Work required
For the entries below, say how many lines hold the word "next", with the number as the only reply.

=== Records for the exercise ===

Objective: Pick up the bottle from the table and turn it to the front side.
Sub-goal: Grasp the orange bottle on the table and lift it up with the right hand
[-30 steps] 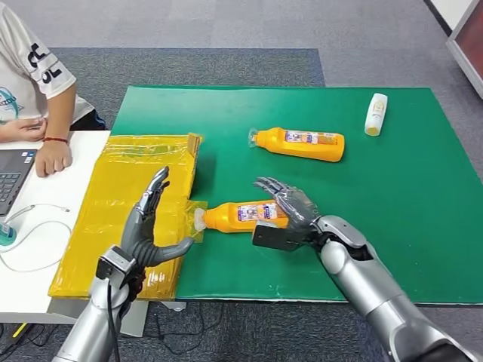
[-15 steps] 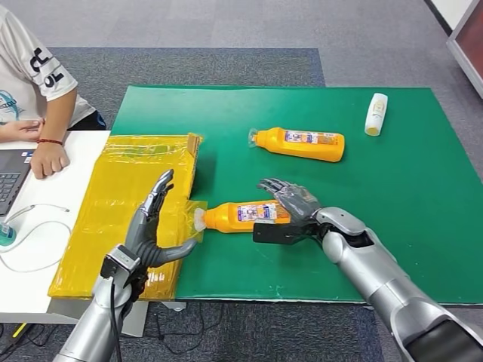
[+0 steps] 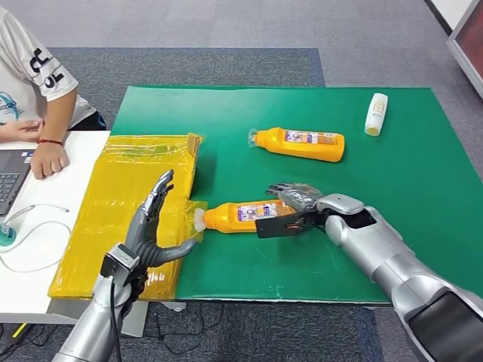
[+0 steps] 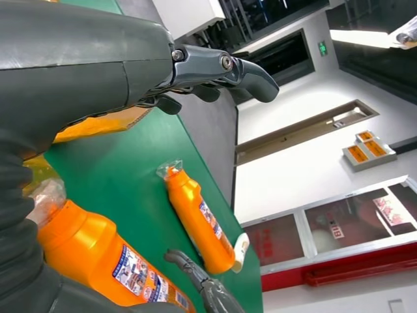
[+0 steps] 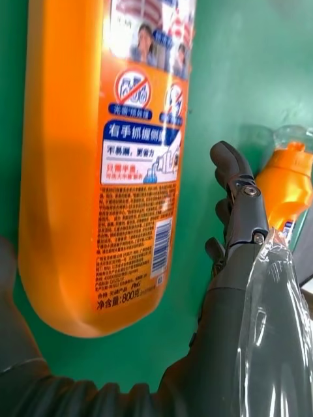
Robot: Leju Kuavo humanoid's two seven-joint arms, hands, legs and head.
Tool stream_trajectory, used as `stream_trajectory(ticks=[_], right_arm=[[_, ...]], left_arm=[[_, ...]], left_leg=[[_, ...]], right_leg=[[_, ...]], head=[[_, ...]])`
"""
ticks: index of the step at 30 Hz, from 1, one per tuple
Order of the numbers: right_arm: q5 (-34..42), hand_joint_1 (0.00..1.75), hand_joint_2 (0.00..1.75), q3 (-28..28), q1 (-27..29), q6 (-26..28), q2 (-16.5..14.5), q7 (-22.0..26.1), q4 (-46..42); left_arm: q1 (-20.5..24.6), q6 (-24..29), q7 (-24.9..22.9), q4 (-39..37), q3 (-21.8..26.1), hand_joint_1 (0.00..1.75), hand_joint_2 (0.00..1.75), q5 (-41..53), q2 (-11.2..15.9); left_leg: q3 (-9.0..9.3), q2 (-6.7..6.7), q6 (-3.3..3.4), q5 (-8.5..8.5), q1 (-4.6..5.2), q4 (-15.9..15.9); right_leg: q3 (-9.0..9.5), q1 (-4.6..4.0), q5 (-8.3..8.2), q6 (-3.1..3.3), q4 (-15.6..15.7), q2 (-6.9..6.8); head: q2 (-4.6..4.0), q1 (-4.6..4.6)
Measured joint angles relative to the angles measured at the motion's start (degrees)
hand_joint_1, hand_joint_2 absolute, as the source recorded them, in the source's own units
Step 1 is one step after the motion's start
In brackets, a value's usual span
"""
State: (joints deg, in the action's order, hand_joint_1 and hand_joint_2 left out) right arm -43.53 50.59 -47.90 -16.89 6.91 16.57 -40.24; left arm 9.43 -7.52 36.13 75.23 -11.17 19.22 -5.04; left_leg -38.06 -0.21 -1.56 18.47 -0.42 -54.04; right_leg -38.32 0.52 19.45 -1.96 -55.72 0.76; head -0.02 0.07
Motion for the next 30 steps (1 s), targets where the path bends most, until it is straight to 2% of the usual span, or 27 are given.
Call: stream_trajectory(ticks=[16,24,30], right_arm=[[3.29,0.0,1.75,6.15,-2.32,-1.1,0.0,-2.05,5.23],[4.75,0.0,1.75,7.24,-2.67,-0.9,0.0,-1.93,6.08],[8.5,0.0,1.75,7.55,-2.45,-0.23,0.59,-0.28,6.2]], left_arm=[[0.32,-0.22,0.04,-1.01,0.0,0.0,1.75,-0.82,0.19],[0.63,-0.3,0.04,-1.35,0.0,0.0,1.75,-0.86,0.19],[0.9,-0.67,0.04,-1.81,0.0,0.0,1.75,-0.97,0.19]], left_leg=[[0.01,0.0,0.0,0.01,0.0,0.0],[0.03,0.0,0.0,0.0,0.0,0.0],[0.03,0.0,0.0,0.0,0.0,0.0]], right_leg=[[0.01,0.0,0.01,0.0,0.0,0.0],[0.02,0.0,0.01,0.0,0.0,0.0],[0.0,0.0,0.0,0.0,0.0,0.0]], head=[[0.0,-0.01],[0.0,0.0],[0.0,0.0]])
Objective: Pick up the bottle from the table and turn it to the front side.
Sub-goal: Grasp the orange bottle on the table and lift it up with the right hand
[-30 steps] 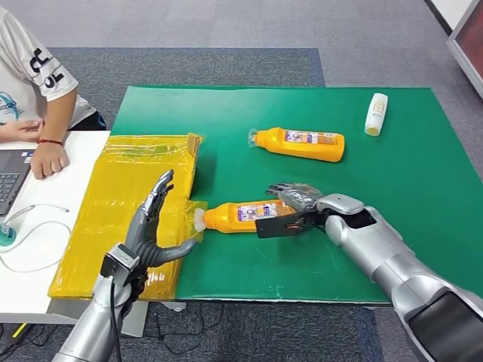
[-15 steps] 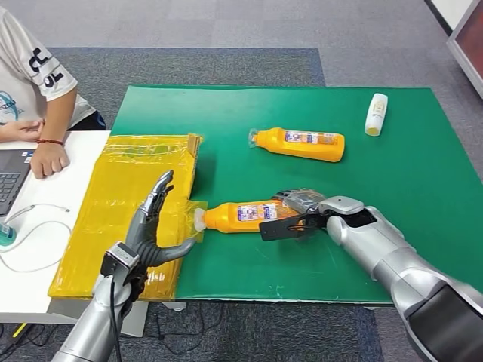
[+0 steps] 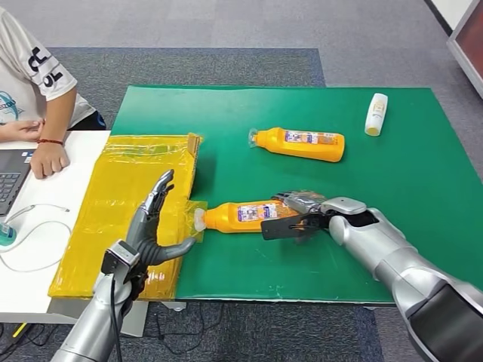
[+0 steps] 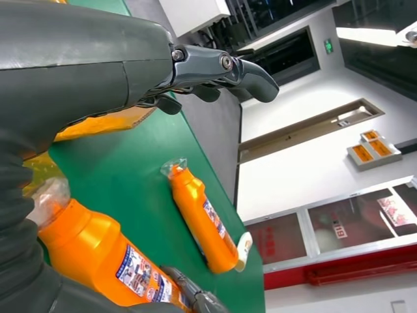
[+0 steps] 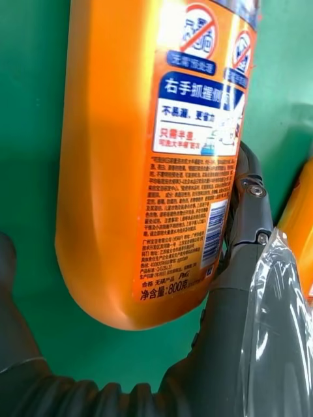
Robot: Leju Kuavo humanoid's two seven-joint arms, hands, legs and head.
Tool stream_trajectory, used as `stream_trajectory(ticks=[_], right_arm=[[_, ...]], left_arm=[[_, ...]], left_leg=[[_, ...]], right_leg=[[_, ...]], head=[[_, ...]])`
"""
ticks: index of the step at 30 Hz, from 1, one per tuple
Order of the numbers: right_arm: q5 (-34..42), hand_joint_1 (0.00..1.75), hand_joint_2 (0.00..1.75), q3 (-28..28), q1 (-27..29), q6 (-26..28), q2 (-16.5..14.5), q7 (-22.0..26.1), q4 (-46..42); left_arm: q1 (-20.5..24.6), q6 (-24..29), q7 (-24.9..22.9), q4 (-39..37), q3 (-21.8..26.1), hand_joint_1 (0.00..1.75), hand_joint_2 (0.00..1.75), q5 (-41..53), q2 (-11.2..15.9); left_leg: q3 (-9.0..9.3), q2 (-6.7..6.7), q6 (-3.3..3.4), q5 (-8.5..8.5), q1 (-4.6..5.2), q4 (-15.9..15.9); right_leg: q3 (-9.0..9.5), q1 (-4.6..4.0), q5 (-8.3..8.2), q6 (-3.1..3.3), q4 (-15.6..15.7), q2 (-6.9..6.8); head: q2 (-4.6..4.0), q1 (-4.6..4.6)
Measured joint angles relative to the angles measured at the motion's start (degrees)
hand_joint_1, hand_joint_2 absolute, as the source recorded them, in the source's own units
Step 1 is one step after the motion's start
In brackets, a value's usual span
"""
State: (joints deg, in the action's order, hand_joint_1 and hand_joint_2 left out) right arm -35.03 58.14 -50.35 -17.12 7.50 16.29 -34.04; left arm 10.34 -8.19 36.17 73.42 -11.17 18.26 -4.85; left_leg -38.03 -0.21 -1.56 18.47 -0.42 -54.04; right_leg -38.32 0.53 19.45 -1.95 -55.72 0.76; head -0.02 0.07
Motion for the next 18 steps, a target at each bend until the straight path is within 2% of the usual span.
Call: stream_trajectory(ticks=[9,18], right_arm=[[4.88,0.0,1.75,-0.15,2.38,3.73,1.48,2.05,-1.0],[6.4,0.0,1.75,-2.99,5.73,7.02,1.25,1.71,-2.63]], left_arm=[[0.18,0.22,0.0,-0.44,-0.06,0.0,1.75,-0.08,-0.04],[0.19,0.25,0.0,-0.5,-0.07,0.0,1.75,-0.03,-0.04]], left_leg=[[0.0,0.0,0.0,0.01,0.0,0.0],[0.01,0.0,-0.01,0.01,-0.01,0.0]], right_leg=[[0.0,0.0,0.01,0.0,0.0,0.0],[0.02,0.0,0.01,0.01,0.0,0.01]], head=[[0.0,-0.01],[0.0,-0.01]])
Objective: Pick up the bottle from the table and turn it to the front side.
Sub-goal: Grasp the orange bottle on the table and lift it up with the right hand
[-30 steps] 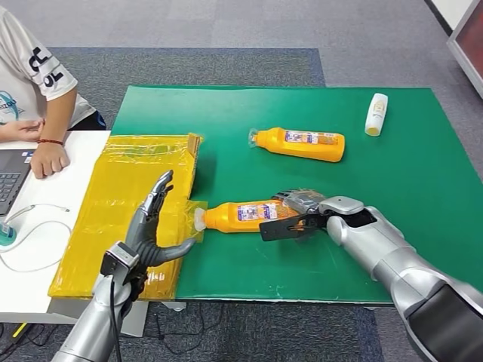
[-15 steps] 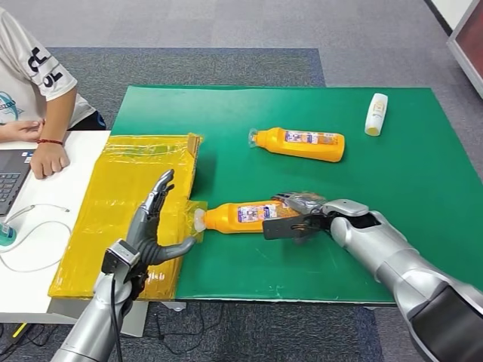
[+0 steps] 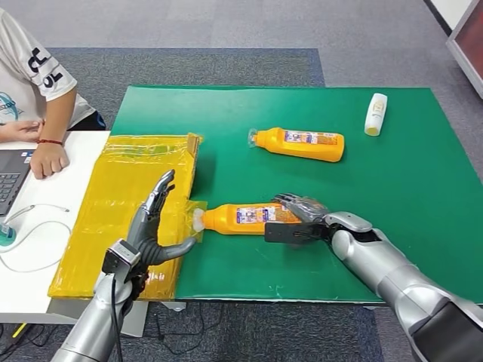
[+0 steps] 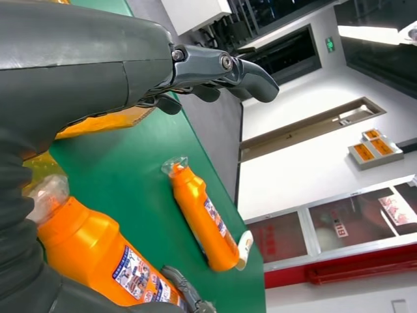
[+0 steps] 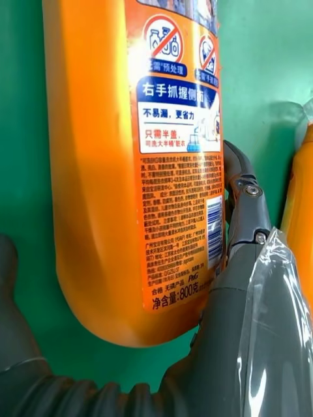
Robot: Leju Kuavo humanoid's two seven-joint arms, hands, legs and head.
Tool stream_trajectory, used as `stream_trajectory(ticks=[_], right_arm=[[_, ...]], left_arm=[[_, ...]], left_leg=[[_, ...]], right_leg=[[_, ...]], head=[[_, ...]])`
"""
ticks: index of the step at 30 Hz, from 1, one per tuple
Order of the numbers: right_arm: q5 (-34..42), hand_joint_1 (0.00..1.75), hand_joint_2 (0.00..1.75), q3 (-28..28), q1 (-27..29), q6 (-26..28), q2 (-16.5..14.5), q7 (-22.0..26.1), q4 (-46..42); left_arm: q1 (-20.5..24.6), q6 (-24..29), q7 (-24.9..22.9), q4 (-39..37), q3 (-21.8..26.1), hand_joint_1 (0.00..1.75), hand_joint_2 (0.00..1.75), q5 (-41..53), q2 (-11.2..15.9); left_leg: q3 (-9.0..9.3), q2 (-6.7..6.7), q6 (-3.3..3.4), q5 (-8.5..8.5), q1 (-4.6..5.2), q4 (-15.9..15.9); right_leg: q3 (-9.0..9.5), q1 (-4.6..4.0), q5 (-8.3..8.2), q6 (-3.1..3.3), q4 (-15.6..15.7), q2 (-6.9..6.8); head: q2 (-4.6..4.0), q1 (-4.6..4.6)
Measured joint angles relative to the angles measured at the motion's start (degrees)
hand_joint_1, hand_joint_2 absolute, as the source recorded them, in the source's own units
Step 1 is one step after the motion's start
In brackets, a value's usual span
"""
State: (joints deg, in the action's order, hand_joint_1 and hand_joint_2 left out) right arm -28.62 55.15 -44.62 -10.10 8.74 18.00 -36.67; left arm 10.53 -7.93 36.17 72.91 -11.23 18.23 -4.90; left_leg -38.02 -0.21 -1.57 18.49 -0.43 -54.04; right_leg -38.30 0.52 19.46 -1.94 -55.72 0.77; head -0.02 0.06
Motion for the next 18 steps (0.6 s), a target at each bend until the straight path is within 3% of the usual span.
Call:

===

Answer space
3